* WORK ITEM
Since the copy must hold text only, transcribe the data below exactly and omit the images.

*** DATASET EXCERPT ***

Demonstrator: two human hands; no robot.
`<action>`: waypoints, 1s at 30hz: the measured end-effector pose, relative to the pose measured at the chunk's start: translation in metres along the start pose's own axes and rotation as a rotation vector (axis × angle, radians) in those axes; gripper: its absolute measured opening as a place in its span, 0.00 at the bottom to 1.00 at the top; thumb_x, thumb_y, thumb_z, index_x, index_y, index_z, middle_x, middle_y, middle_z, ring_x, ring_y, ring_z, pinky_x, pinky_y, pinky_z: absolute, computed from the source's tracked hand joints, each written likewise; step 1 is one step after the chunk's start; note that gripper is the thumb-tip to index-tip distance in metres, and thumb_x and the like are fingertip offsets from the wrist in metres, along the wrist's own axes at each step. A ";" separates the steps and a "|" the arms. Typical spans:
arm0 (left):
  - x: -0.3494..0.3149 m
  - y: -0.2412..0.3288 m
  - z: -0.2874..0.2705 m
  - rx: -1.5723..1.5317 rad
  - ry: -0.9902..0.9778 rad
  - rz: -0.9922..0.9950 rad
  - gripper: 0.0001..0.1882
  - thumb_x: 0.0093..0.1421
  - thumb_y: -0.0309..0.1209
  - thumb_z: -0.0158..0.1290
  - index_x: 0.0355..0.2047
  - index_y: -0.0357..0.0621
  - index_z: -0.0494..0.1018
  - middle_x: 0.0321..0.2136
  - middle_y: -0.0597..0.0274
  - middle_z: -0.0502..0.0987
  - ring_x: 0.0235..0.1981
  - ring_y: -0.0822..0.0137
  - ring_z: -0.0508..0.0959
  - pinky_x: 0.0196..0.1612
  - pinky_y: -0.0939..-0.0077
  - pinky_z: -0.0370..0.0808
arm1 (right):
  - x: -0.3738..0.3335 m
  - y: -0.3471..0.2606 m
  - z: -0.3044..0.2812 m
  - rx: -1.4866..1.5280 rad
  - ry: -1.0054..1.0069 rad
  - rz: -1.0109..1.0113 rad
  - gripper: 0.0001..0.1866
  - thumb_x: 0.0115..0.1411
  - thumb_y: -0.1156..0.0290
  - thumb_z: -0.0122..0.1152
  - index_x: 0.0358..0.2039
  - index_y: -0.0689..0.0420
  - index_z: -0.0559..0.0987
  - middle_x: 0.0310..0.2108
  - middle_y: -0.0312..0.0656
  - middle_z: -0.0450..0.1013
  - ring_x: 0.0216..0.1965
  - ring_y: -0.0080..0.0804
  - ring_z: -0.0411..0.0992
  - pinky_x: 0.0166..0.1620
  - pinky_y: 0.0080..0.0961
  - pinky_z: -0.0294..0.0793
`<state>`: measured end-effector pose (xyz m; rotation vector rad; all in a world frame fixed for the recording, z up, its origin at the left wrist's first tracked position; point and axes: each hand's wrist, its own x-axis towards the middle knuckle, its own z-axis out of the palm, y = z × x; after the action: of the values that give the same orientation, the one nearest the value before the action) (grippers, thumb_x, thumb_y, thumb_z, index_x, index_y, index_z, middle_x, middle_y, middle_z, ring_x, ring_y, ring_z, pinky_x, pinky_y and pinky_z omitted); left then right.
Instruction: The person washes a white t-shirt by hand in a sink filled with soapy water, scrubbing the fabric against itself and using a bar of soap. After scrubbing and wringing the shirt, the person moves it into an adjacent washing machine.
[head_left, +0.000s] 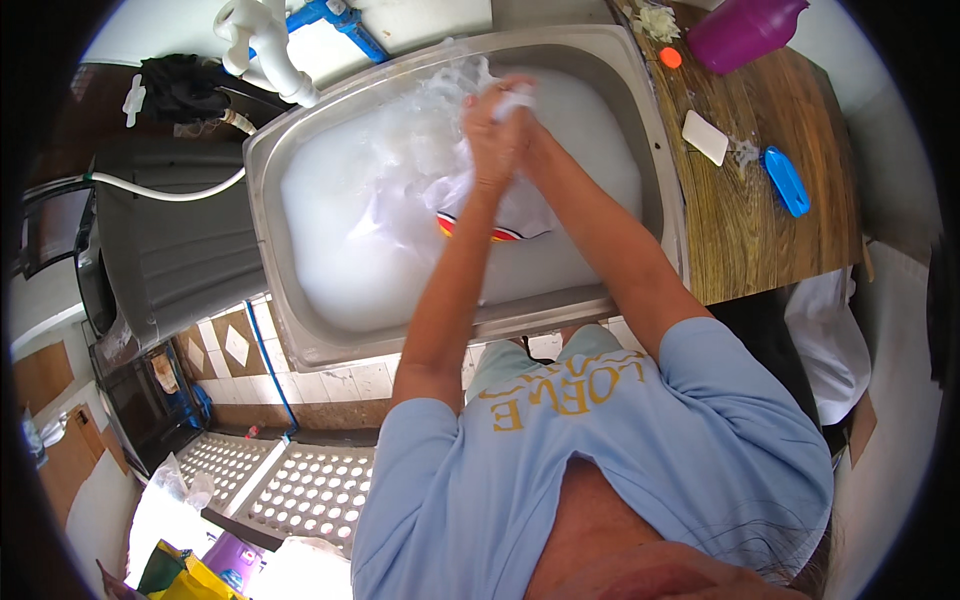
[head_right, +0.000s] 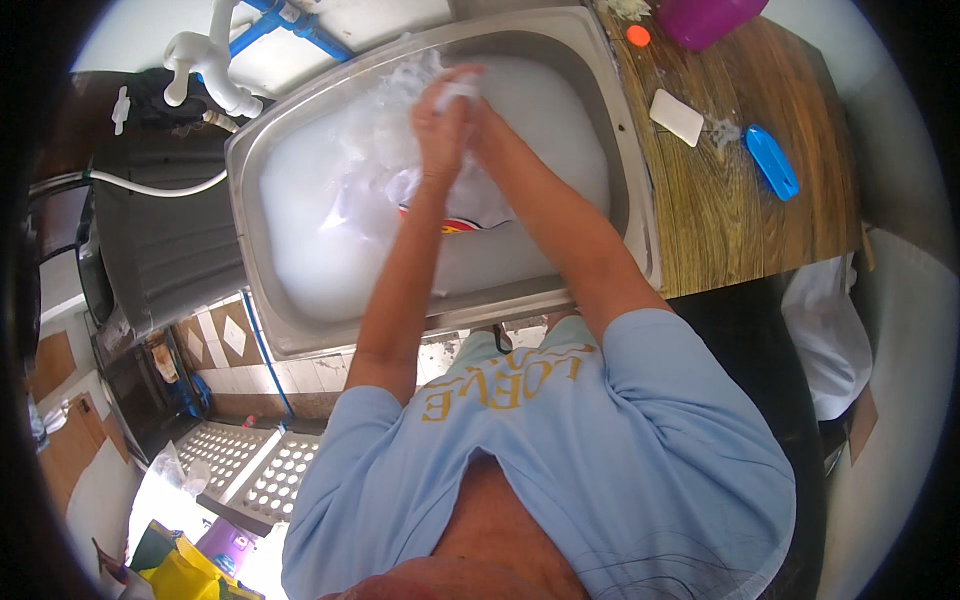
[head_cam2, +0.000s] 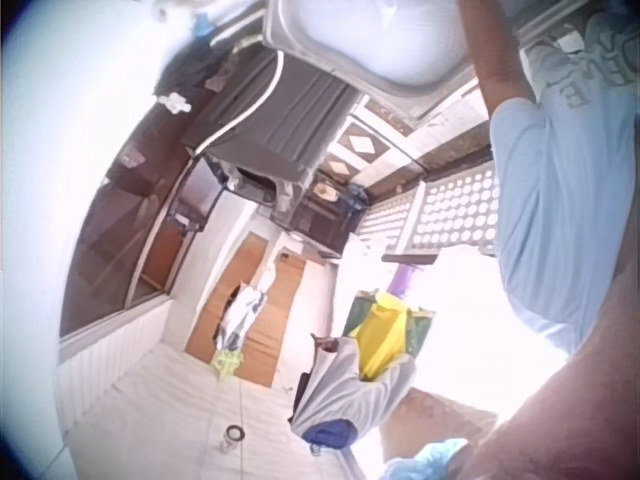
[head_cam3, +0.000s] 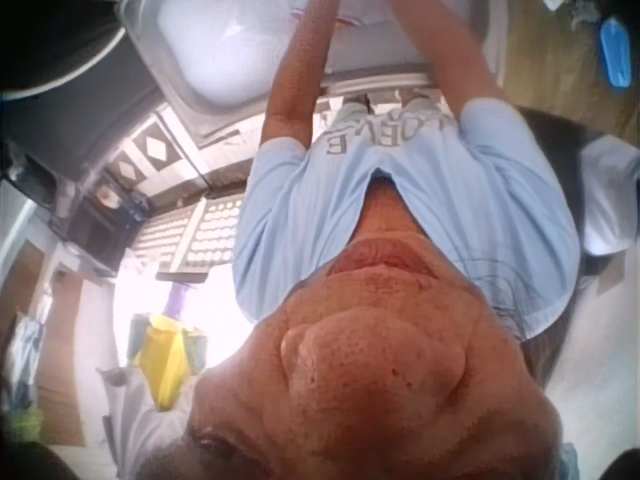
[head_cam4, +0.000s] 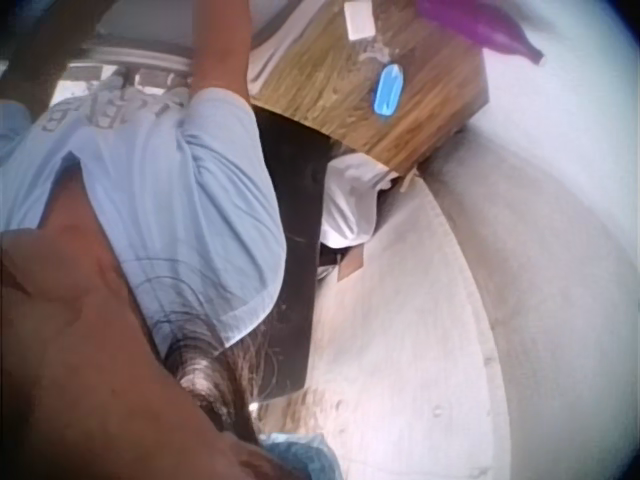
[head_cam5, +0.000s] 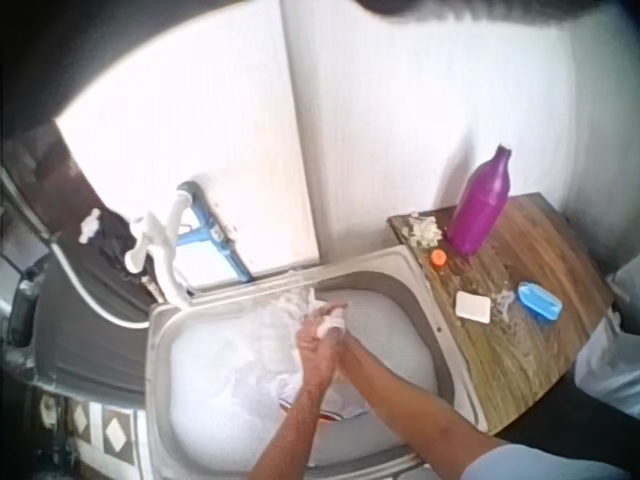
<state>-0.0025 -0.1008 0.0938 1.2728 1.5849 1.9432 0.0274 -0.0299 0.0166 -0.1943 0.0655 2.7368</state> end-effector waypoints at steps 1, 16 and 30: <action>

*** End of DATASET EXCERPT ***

* RESPONSE TO THE TASK
Demonstrator: two human hands; no robot.
`<action>`: waypoints, 1s at 30hz: the measured end-effector pose, relative to the pose measured at the chunk's start: translation in metres along the start pose's own axes and rotation as a rotation vector (axis × angle, radians) in those axes; gripper: its absolute measured opening as a place in its span, 0.00 at the bottom to 1.00 at the top; thumb_x, thumb_y, thumb_z, index_x, index_y, index_z, middle_x, middle_y, middle_z, ring_x, ring_y, ring_z, pinky_x, pinky_y, pinky_z: absolute, computed from the source's tracked hand joints, each written likewise; step 1 is one step after the chunk's start; note that gripper is the thumb-tip to index-tip distance in metres, and thumb_x and the like are fingertip offsets from the wrist in metres, along the wrist's own axes at each step. A ";" separates the steps and a "|" the arms. Typical spans:
arm0 (left):
  - x: -0.3494..0.3149 m
  - y: -0.2412..0.3288 m
  - z: -0.2874..0.2705 m
  - rx: -1.5723..1.5317 rad
  - ry: -0.9902..0.9778 rad
  - rz: -0.9922..0.9950 rad
  - gripper: 0.0001..0.1882
  - thumb_x: 0.0093..0.1421
  - thumb_y: -0.0309..0.1209
  - thumb_z: -0.0158..0.1290
  - index_x: 0.0355..0.2047
  - index_y: -0.0357..0.0621
  - index_z: -0.0494..0.1018
  - middle_x: 0.0321..0.2136
  - middle_y: -0.0597..0.0274
  - middle_z: -0.0502..0.0987
  - ring_x: 0.0235..0.1981
  - ring_y: -0.0822..0.0137
  - ring_z: -0.0508..0.0959
  - pinky_x: 0.0196..0.1612
  - pinky_y: -0.0939..-0.0077
  - pinky_z: -0.0370..0.0808
arm1 (right):
  - x: -0.3738..0.3335 m
  - y: -0.3471..0.2606 m
  - z: -0.3044..0.2812 m
  - rx: -1.4866..1.5280 rad
  - ry: -1.0054..1.0069 rad
  - rz: -1.0109..1.0113 rad
  - gripper: 0.0001..0.1866
  - thumb_x: 0.0115..0.1411
  - thumb_y: -0.1156..0.0290
  - thumb_z: -0.0122..0.1152
  - index_x: 0.0358..0.2039
  - index_y: -0.0689..0.0420
  - index_z: -0.0559..0.0987
  - middle_x: 0.0310..0.2108
  - middle_y: -0.0312..0.0656
  - middle_z: -0.0450..0.1013
  - ring_x: 0.0216..0.1965
  - ring_y: -0.0080..0.0804
  - ring_z: -0.0411..0.0992
  - pinky_x: 0.0166..0.1620
  - pinky_y: 0.0080..0.0961
  - pinky_z: -0.0294..0.0793
`<state>`: measured end-effector pose (xyz m; rotation vector rad; all in a world frame fixed for the recording, z up, its origin at the left wrist's first tracked position; point and axes: each hand's wrist, its own x-axis towards the middle knuckle, its own z-axis out of the palm, y = z × x; after the action: of the values that give the same orientation, the one nearest the value before the action) (grippers, thumb_x, thumb_y, thumb_z, index_x, index_y, index_z, middle_x, middle_y, middle_z, ring_x, ring_y, ring_z, pinky_x, pinky_y and pinky_z omitted); left then right.
Instruction: The person washes a white t-shirt by hand in a sink filled with soapy water, scrubbing the fabric against itself and using a bar of soap. After scrubbing and wringing the shirt, the person moves it into an adjacent washing machine.
[head_left, +0.000s] 
[head_right, +0.000s] 
[head_cam2, +0.000s] 
[head_cam3, +0.000s] 
[head_cam4, +0.000s] 
[head_cam5, +0.000s] 
<state>-0.0025 -0.1008 0.0938 1.2728 1.5849 1.9432 0.0274 -0.0299 0.0166 -0.1943 0.0655 2.7368</state> end-effector waypoints at steps 1, 16 and 30: <action>

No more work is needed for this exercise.